Ultralight melamine foam derived metal nanoparticles encapsulated CNTs/porous carbon composite for electromagnetic absorption

Three-dimensional (3D) porous carbon materials have emerged as potential microwave absorption candidates due to their unique advantages of high specific surface area and high porosity. However, much less attention has been paid to enhance the performance by designing microstructures. In this work, metal nanoparticles encapsulated carbon nanotubes/carbonized melamine foam composites were successfully synthesized by a simple chemical and pyrolysis method. The microstructure and microwave absorption properties are investigated, and the magnetic/dielectric loss mechanism is studied furtherly.

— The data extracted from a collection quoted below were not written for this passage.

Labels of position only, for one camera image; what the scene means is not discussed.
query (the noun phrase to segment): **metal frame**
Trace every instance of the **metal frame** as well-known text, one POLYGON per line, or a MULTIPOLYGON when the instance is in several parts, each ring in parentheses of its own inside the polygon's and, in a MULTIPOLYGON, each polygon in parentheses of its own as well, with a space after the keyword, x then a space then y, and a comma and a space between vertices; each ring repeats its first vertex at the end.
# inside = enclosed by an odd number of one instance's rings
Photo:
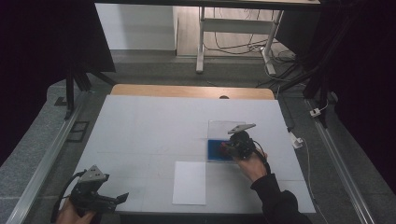
POLYGON ((196 64, 197 74, 202 74, 204 72, 204 32, 268 35, 268 41, 265 44, 265 48, 261 49, 262 57, 264 58, 268 74, 270 76, 274 76, 276 74, 275 68, 271 62, 270 50, 283 10, 279 11, 274 21, 243 21, 216 18, 206 19, 205 7, 201 7, 200 10, 200 33, 196 64))
MULTIPOLYGON (((305 100, 305 103, 311 109, 313 109, 313 106, 309 103, 309 101, 305 100)), ((375 220, 370 212, 370 209, 368 208, 366 201, 364 201, 360 190, 356 186, 355 181, 353 180, 349 170, 347 169, 347 166, 336 144, 332 140, 332 136, 330 135, 329 130, 323 127, 319 119, 315 119, 315 126, 318 129, 320 137, 326 146, 330 158, 332 159, 332 164, 334 165, 337 174, 340 176, 341 182, 344 185, 346 193, 349 195, 350 201, 352 202, 356 210, 356 214, 361 220, 361 223, 374 224, 375 220)))
POLYGON ((78 96, 76 100, 77 106, 74 113, 71 114, 70 118, 64 122, 61 130, 58 132, 52 144, 49 146, 49 148, 47 148, 44 157, 38 164, 37 169, 35 169, 35 173, 33 174, 22 196, 18 200, 17 205, 9 216, 7 224, 22 223, 26 219, 26 216, 35 201, 35 197, 37 196, 42 185, 44 184, 47 175, 50 172, 50 168, 58 157, 64 141, 66 140, 69 131, 73 127, 73 124, 76 121, 78 114, 81 112, 82 107, 85 105, 87 98, 88 93, 85 91, 83 91, 78 96))
POLYGON ((275 1, 254 1, 254 0, 94 0, 94 3, 105 4, 130 4, 130 5, 150 5, 150 6, 181 6, 181 7, 232 7, 232 8, 251 8, 251 9, 272 9, 272 10, 299 10, 299 11, 324 11, 336 10, 339 8, 354 7, 355 0, 347 4, 340 4, 337 1, 326 4, 312 3, 292 3, 275 1))

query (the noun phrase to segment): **wall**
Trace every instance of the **wall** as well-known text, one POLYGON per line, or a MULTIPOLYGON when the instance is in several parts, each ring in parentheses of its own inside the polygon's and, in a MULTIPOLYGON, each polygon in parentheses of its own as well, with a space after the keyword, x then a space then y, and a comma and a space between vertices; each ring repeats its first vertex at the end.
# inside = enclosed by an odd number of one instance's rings
POLYGON ((174 7, 95 5, 110 49, 177 48, 174 7))

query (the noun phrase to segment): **table leg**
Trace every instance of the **table leg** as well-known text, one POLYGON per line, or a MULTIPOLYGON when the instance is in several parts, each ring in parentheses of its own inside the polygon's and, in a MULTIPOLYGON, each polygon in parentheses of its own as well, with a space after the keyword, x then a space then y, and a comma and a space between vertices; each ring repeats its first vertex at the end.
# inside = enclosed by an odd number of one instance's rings
POLYGON ((271 50, 271 45, 275 38, 277 26, 279 25, 280 18, 282 17, 282 13, 283 13, 283 10, 281 10, 277 13, 277 16, 274 20, 273 26, 271 28, 271 32, 268 35, 267 44, 265 45, 265 48, 261 48, 262 57, 264 58, 265 66, 267 67, 268 75, 270 75, 270 76, 274 76, 276 74, 274 65, 271 62, 270 50, 271 50))
POLYGON ((202 74, 204 72, 204 25, 205 25, 205 8, 200 9, 200 20, 199 20, 199 44, 197 53, 197 67, 196 73, 202 74))

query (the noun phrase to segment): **white table surface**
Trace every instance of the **white table surface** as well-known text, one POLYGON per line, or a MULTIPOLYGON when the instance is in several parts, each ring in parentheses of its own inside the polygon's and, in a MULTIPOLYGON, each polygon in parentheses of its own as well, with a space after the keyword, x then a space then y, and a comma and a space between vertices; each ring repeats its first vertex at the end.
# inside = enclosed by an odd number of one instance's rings
POLYGON ((172 204, 175 163, 206 161, 210 120, 255 123, 247 132, 268 153, 280 188, 296 195, 300 212, 315 213, 276 100, 108 95, 76 172, 96 164, 109 174, 98 192, 129 192, 117 207, 122 213, 261 213, 251 183, 232 163, 206 163, 206 205, 172 204))

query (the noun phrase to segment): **white paper sheet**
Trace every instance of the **white paper sheet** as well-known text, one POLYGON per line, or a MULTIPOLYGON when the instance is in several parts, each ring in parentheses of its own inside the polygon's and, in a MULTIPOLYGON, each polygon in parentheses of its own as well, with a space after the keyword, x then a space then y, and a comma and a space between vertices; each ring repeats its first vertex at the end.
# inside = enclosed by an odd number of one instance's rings
POLYGON ((175 162, 173 204, 206 204, 205 162, 175 162))

During the pyrolysis process, metal nanoparticles encapsulated carbon nanotubes in-situ growth on 3D porous carbon derived from melamine foam. The metal component and CNTs morphology could be regulated by changing the precursor concentration and that further tuning the absorption performance. Ascribed to multiple interface reflections, dielectric/magnetic loss, multiple polarization behavior and improved impedance matching, the CNTs/CF-3:0 composite achieves a strong reflection loss (− 75.4 dB at 5.2 GHz) and ultra-wide response bandwidth (4.1–18.0 GHz with RL value over − 10 dB). Such a 3D network framework realizes the low density. These results may generate interest and inspiration for the elaborate design and synthesis of submicron-scale structures of 3D porous carbon-based absorbing materials.